The Weblog Awards: The Good
I say this especially after a post on Saturday by Weblog Awards organizer Kevin Aylward, in which he articulated very statesmanlike thoughts on the awards and their place in the blogosphere. These awards have not been great fun for me -- more on that in "the bad" and "the ugly" to follow – but they've at least ended on a civilized note from the host at conservative blog, Wizbang.
"The Weblog Awards were never intended to be, nor have I ever purported them to be a 'conservative' event. Call me an idealists, but I do believe that it's possible to engage in such competitions in a spirit of openness to all political leanings," wrote Aylward over the weekend. "Denigrating the apparent victories of several liberal blogs in major categories, is in my opinion, childish. I didn't hear any teeth gnashing in 2004 when Powerline won the Best Blog category, nor should there be a hue and cry when (it appears) that DailyKos will win that award this year."
Aylward also addressed the discourteous comments made by some other Wizbang writers including one who expressed "...sympathy for the left side of the blogosphere."
"They have a remarkable ability to organize themselves behind a cause, to rally overwhelming support and utterly dominate elections," wrote Jay Tea. "Unfortunately, it only seems to hold true for things like the 2005 Weblog Awards, where they managed to run away with several of the top prizes. When it comes to things like real elections, they are utter and complete failures. For example, I think Kos has a perfect 0-18 record for backing losing candidates."
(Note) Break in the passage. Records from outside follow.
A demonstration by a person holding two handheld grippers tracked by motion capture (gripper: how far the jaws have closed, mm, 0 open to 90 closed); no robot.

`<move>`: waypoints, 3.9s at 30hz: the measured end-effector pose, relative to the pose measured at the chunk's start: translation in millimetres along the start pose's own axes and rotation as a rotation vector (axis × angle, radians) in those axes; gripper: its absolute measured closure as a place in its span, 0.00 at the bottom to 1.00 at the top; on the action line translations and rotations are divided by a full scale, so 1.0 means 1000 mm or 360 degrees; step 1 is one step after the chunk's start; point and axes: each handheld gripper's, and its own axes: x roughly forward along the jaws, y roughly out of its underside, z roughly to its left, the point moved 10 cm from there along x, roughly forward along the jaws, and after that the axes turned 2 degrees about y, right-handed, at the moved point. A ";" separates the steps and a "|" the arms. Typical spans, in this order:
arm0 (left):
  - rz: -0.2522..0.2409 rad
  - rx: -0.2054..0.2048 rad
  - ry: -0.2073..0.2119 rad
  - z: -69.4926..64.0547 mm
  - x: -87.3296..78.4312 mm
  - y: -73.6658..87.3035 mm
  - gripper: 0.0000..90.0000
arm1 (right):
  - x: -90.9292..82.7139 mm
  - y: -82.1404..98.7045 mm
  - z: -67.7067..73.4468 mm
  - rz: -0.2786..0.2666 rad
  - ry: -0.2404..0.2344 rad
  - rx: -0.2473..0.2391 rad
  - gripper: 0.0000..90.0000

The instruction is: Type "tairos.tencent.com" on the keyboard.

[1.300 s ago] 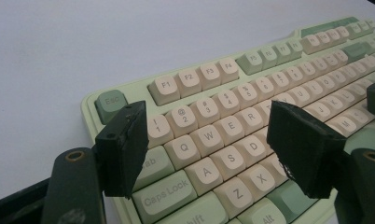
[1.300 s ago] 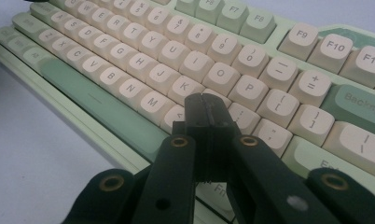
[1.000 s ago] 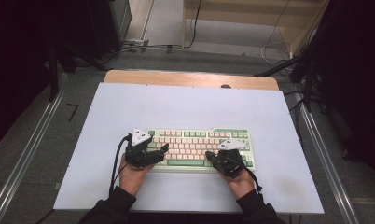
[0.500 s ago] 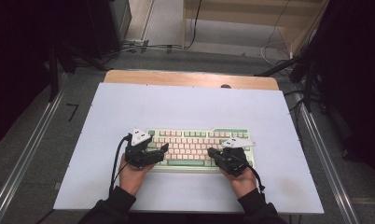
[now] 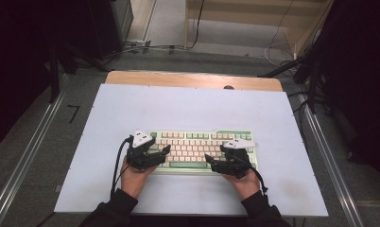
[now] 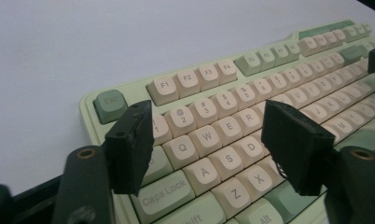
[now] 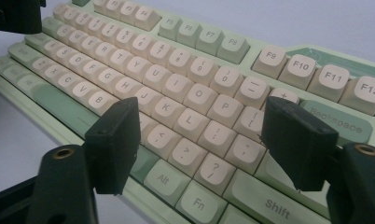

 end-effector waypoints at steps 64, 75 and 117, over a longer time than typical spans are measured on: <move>0.0185 0.0102 0.0198 -0.045 0.054 -0.006 1.00 | 0.001 0.000 0.001 0.0007 0.0016 0.0002 0.29; 0.0029 -0.0016 0.0245 -0.035 0.031 -0.026 0.90 | 0.000 -0.001 0.000 -0.0001 0.0018 0.0005 0.29; 0.0098 0.0079 0.0169 -0.014 0.020 -0.007 1.00 | -0.001 0.001 -0.002 0.0006 0.0022 -0.0003 0.29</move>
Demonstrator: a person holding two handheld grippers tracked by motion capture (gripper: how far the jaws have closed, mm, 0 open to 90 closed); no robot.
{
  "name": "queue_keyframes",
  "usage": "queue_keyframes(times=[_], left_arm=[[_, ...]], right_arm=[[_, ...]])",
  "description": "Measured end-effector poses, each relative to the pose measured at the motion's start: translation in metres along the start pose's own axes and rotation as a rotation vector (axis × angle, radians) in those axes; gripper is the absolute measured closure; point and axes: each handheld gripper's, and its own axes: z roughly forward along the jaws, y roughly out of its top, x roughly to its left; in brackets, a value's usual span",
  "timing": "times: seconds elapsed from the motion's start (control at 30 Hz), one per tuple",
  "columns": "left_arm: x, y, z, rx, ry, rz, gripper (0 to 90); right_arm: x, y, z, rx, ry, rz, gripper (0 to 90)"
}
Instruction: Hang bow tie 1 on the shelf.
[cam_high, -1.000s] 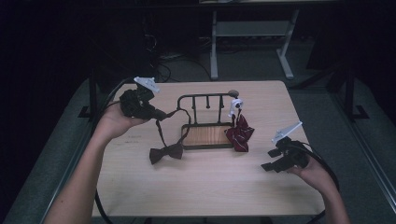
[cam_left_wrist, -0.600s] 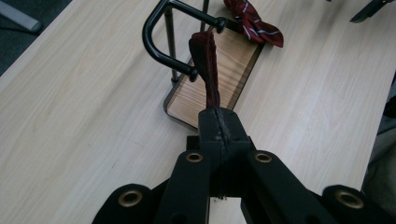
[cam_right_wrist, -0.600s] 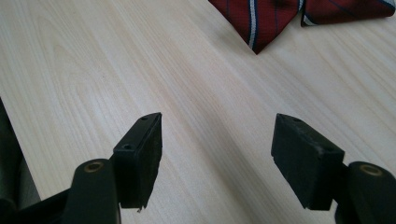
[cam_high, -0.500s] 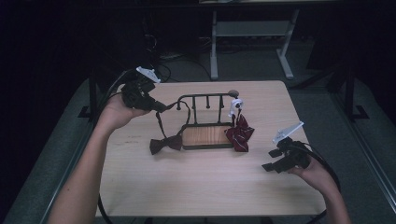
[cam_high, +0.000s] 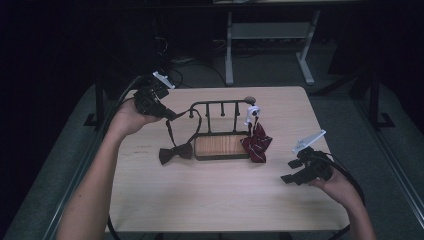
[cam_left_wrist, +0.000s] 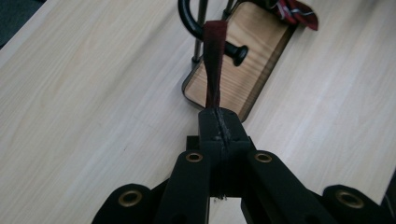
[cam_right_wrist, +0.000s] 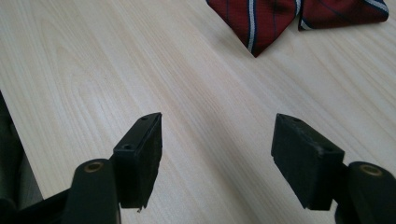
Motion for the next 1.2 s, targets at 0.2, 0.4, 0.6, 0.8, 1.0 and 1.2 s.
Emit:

Said Aylward in his Saturday post: "Next year, to eliminate confusion, I'm going to ask everyone at Wizbang to just stay away from the topic of The Weblog Awards completely - which both Jay Tea and Paul already tend to do without asking. Neither Jay Tea nor Paul are involved in any way in The Weblog Awards - they're as much spectators as anyone else. Each made one post regarding the awards, which I hindsight I wish were not made."
Despite my original negative comments about the contest being sponsored by a conservative blog and the fact that the nominations seemed slanted toward the Right, my main problem with the awards is really more with methodology, than ideology. The Weblog Awards allowed people to vote once a day, for 10 days and, given my day job in computer security, I can tell you that there was no shortage of ways that a knowledgeable person could pump up the results.
But more than the possibility of fraud, I continue to question the value of an award where victory is far more predicated on getting people to vote early and often than on the quality of writing or the thoughts routinely expressed on the nominated site. It's a numbers game, pure and simple.
Did I really have the best new blog? Probably not. I can think of five or six sites off the top of my head that were more deserving than mine -- and they weren't even nominated. Some of my competitors may even have better efforts on a day-to-day basis. I just happened to get broader support at this place and time.
To those of you who voted for me because you read my blog and because you appreciate my work, I truly appreciate it and I thank you. That matters to me in a huge way.
And Kevin Aylward's final act of inclusiveness and graciousness – despite what I'm sure was a trying experience for him – coupled with some changes in voting methodology may mean a legitimate future for the Weblog Awards.